By independence of the copies from each other

\[\begin{eqnarray*}
E\left[\exp(\frac{1}{M}\sum_{j=1}^M\sum_{i=1}^n\tilde X_{ij}) \right]&=&\prod_{j=1}^ME\left[\exp(\frac{1}{M}\sum_{i=1}^n\tilde X_{ij}) \right]\\
&=&E\left[\exp(\frac{1}{M}\sum_{i=1}^nX_{i}) \right]^M\\\
&\geq&E\left[\exp(\frac{1}{M}\sum_{i=1}^nX_{i}) \right]
\end{eqnarray*}\]

so introducing the extra copies makes things worse.

Now we use the labels. We can factor the expectation into a product over \(i\), since \(X_{i(j)}\) with the same \(j\) and different \(i\) are independent.

\[E\left[\exp(\frac{1}{M}\sum_{j=1}^M\sum_{i=1}^n\tilde X_{i(j)}) \right]=\prod_i E\left[\exp\left(\frac{1}{M}\sum_{j=1}^M \tilde X_{i(j)} \right)\right]\]

Now we use the moment assumptions to get moment bounds for the sum

\[E\left[\left(\frac{1}{M}\sum_{j=1}^M\sum_{i=1}^n\tilde X_{i(j)}\right)^r\;\right]\leq M^{r-1}E\left[\left(\sum_{i=1}^n \tilde X_{i1}\right)^r\,\right]\leq M^{r-1}r!K^{r-2}\sigma^2\]
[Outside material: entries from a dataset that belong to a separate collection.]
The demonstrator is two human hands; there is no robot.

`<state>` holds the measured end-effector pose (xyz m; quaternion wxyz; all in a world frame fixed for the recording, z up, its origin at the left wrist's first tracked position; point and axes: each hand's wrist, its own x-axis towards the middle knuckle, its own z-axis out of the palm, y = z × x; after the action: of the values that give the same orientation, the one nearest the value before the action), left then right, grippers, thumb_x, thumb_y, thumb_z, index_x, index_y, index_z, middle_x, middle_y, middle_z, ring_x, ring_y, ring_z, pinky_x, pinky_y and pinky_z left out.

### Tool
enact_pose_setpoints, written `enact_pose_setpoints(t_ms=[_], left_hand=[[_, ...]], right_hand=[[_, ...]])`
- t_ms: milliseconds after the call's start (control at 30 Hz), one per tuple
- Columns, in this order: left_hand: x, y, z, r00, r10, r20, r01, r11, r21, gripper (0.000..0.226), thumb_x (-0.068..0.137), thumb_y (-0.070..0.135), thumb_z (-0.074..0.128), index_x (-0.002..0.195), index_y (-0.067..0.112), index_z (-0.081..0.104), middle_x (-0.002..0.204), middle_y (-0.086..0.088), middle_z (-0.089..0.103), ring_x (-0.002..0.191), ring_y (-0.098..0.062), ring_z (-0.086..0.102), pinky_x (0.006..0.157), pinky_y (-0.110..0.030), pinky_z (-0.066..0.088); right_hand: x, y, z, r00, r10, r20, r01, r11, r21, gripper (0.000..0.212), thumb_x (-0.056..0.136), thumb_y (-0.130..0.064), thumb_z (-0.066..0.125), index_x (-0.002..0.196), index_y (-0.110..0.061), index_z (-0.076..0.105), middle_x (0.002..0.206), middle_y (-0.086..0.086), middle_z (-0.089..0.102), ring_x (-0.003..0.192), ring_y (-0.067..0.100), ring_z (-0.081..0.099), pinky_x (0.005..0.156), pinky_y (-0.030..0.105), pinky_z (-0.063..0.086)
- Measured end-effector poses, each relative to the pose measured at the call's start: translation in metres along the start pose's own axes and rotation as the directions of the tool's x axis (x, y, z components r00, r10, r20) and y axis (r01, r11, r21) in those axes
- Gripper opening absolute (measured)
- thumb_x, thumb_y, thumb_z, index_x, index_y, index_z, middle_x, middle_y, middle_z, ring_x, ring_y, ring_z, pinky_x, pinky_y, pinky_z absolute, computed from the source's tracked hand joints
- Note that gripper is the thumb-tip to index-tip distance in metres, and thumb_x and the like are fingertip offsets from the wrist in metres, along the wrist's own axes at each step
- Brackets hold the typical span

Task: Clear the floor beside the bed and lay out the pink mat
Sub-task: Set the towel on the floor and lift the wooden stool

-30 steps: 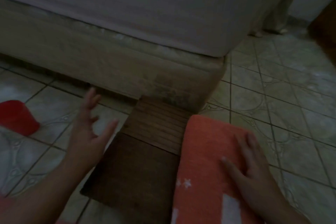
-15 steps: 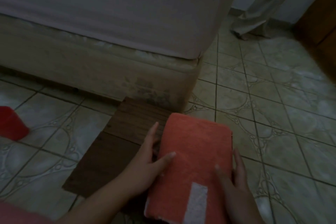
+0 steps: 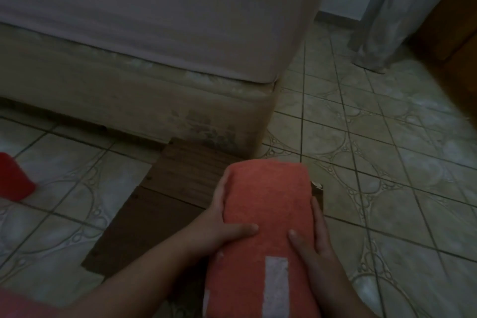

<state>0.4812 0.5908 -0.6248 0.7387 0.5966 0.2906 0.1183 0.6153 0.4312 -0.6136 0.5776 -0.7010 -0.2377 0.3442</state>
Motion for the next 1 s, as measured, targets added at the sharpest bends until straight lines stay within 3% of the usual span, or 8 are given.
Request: enact_pose_setpoints(t_ms=[100, 267, 400, 500, 667, 800, 933, 1000], left_hand=[[0.005, -0.002, -0.004, 1.0, -0.002, -0.016, 0.002, 1.0, -0.03, 0.12, 0.057, 0.02, 0.085, 0.13, 0.067, 0.003, 0.145, 0.009, 0.034, 0.125, -0.008, 0.049, 0.106, -0.037, 0.042], [0.013, 0.003, -0.005, 0.999, -0.039, -0.036, 0.032, 0.983, -0.179, 0.127, 0.05, 0.027, 0.09, 0.133, 0.066, 0.002, 0.131, 0.002, 0.044, 0.113, -0.013, 0.058, 0.08, -0.032, 0.057], [0.02, 0.002, -0.009, 0.995, -0.074, -0.072, 0.054, 0.967, -0.249, 0.129, 0.043, 0.034, 0.088, 0.14, 0.055, 0.007, 0.128, -0.002, 0.045, 0.108, -0.012, 0.059, 0.071, -0.028, 0.057], [0.018, -0.001, -0.01, 0.998, -0.059, -0.024, 0.05, 0.955, -0.292, 0.141, 0.029, 0.046, 0.092, 0.145, 0.046, 0.011, 0.132, 0.004, 0.046, 0.11, -0.01, 0.057, 0.075, -0.027, 0.055], [0.026, -0.003, -0.015, 0.991, 0.111, -0.073, -0.12, 0.983, -0.139, 0.175, -0.004, 0.079, 0.07, 0.145, 0.004, 0.021, 0.125, -0.005, 0.051, 0.098, -0.002, 0.058, 0.059, -0.002, 0.045], [0.026, 0.001, -0.012, 1.0, -0.024, -0.014, 0.022, 0.994, -0.105, 0.126, 0.046, 0.049, 0.083, 0.144, 0.048, 0.005, 0.143, 0.006, 0.035, 0.111, 0.001, 0.05, 0.087, -0.023, 0.049], [0.021, 0.005, -0.014, 0.994, 0.009, -0.106, -0.015, 0.998, -0.062, 0.114, 0.056, 0.041, 0.087, 0.134, 0.065, 0.007, 0.131, 0.005, 0.049, 0.111, -0.005, 0.06, 0.098, -0.035, 0.049], [0.01, 0.007, -0.016, 0.993, 0.054, -0.104, -0.054, 0.999, 0.003, 0.105, 0.061, 0.043, 0.083, 0.127, 0.074, 0.009, 0.123, 0.018, 0.052, 0.107, 0.004, 0.061, 0.091, -0.026, 0.052]], right_hand=[[0.006, 0.0, -0.002, 0.995, 0.074, -0.064, -0.069, 0.995, 0.07, 0.078, 0.063, -0.038, 0.073, 0.132, -0.054, 0.04, 0.127, -0.014, 0.059, 0.109, 0.005, 0.061, 0.094, 0.035, 0.049], [0.005, -0.006, 0.002, 0.981, -0.078, -0.177, 0.076, 0.997, -0.018, 0.079, 0.068, -0.009, 0.079, 0.131, -0.046, 0.046, 0.122, -0.016, 0.064, 0.106, 0.001, 0.063, 0.084, 0.023, 0.055], [0.013, -0.017, 0.006, 0.99, 0.121, -0.074, -0.105, 0.976, 0.192, 0.078, 0.057, -0.017, 0.081, 0.128, -0.032, 0.052, 0.111, 0.0, 0.071, 0.097, 0.019, 0.07, 0.084, 0.044, 0.056], [0.019, -0.031, 0.003, 0.991, 0.137, 0.012, -0.135, 0.95, 0.282, 0.077, 0.057, -0.009, 0.077, 0.127, -0.03, 0.052, 0.11, 0.003, 0.072, 0.097, 0.025, 0.07, 0.081, 0.046, 0.057], [0.022, -0.022, 0.007, 0.988, 0.135, 0.074, -0.152, 0.933, 0.326, 0.07, 0.065, -0.009, 0.073, 0.127, -0.034, 0.053, 0.113, 0.003, 0.071, 0.102, 0.027, 0.068, 0.084, 0.048, 0.056], [0.018, -0.006, 0.016, 0.99, 0.134, -0.055, -0.128, 0.987, 0.092, 0.053, 0.081, -0.014, 0.068, 0.128, -0.031, 0.052, 0.113, 0.001, 0.07, 0.101, 0.02, 0.068, 0.095, 0.049, 0.051], [0.01, -0.008, 0.016, 0.991, 0.008, -0.132, -0.03, 0.986, -0.163, 0.075, 0.08, -0.031, 0.07, 0.14, -0.048, 0.027, 0.138, -0.01, 0.049, 0.119, 0.004, 0.052, 0.103, 0.034, 0.042], [0.002, -0.01, 0.014, 0.995, -0.058, -0.085, 0.037, 0.972, -0.233, 0.08, 0.075, -0.048, 0.066, 0.138, -0.06, 0.018, 0.144, -0.017, 0.037, 0.128, -0.002, 0.04, 0.108, 0.033, 0.036]])
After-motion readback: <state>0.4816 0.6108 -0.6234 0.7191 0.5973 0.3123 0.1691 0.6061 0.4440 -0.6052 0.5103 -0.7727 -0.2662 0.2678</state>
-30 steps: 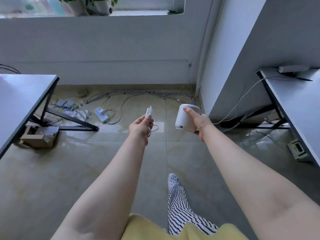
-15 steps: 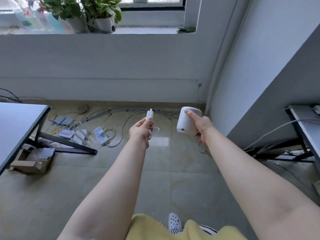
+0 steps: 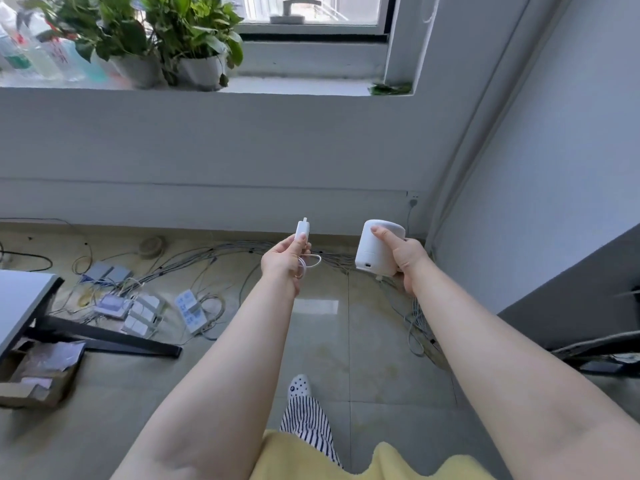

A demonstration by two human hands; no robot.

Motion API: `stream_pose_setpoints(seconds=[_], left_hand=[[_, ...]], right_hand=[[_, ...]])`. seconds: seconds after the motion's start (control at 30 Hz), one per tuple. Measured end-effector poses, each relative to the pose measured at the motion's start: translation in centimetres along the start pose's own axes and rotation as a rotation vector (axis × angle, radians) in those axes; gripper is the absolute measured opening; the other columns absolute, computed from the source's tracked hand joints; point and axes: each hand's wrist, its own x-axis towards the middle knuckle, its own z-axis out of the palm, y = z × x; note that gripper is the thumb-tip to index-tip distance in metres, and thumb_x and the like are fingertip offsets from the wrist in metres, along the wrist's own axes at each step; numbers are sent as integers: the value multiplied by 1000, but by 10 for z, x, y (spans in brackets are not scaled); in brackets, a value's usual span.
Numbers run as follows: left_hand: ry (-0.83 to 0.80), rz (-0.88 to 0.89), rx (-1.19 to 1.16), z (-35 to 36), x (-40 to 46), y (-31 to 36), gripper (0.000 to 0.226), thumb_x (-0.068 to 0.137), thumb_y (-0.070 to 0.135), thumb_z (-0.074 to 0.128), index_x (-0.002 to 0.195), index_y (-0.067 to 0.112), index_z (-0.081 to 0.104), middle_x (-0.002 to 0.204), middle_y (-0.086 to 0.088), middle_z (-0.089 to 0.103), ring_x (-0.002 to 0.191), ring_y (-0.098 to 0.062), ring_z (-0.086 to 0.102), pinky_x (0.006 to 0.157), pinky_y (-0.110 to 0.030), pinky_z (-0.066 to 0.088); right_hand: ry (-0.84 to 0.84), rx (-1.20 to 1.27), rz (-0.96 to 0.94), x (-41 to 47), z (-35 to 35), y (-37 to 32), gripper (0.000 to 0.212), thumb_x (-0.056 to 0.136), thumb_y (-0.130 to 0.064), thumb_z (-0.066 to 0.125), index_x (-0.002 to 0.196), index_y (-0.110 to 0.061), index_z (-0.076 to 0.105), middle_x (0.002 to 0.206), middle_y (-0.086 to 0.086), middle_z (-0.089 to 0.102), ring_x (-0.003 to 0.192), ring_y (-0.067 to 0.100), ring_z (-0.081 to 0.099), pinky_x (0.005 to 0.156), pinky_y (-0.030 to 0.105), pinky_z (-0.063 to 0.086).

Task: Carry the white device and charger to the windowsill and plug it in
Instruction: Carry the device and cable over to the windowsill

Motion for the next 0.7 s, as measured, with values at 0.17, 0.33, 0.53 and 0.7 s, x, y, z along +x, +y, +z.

Writing \(S_n\) for \(\sum_{i=1}^n X_i\), and \(\tilde S_n\) for \(\sum_{i,j} \tilde X_{ij}\) we have (for a value \(c\) to be chosen later)

\[\begin{eqnarray*}
E e^{cS_n} &\leq& Ee^{c\tilde S_n}\\
&=& 1+\frac{1}{2}\sigma^2c^2\sum_{r=2}^\infty \frac{c^{r-2}E\tilde S_n^r}{r!\sigma^2/2}\\
&<&\exp\left[\frac{1}{2}\sigma^2c^2\sum_{r=2}^\infty \frac{c^{r-2}E\tilde S_n^r}{r!\sigma^2/2}\right]\\
&\leq&\exp\left[\frac{1}{2}\sigma^2c^2\sum_{r=2}^\infty \frac{c^{r-2}M^{r-1}r!K^{n-2}\sigma^2/2}{r!\sigma^2/2}\right]\\
&<&\exp\left[\frac{1}{2}M\sigma^2c^2\sum_{r=2}^\infty(cMK)^{r-2} \right]\\
&=&\exp\left[\frac{M\sigma^2c^2}{2(1-cMK)}\right]
\end{eqnarray*}\]

Write \(\tilde K\) for \(MK\) and \(\tilde \sigma^2\) for \(M\sigma^2\) to get

\[E e^{cS_n}<\exp\left[\frac{\tilde\sigma^2c^2}{2(1-c\tilde K)}\right]\]

Markov’s inequality now says

\[P[S_n\geq t\tilde\sigma]\leq \frac{Ee^{cS_n}}{e^{ct\tilde\sigma}}<\exp\left[\frac{\tilde\sigma^2c^2}{2(1-c\tilde K)}-ct\tilde\sigma\right],\]

We’re basically done: we just need to find a good choice of \(c\). The calculations are the same as in Bennett’s 1962 proof of Bernstein’s inequality, where he shows that \(c=t/(\tilde Kt+\tilde \sigma)\) gives

\[P[S_n\geq t]<\exp\left[-\frac{1}{2}\frac{t^2}{\tilde\sigma^2+\tilde Kt}\right]\]

That’s an upper bound, and adding the same lower bound at most doubles the tail probability. So we are done.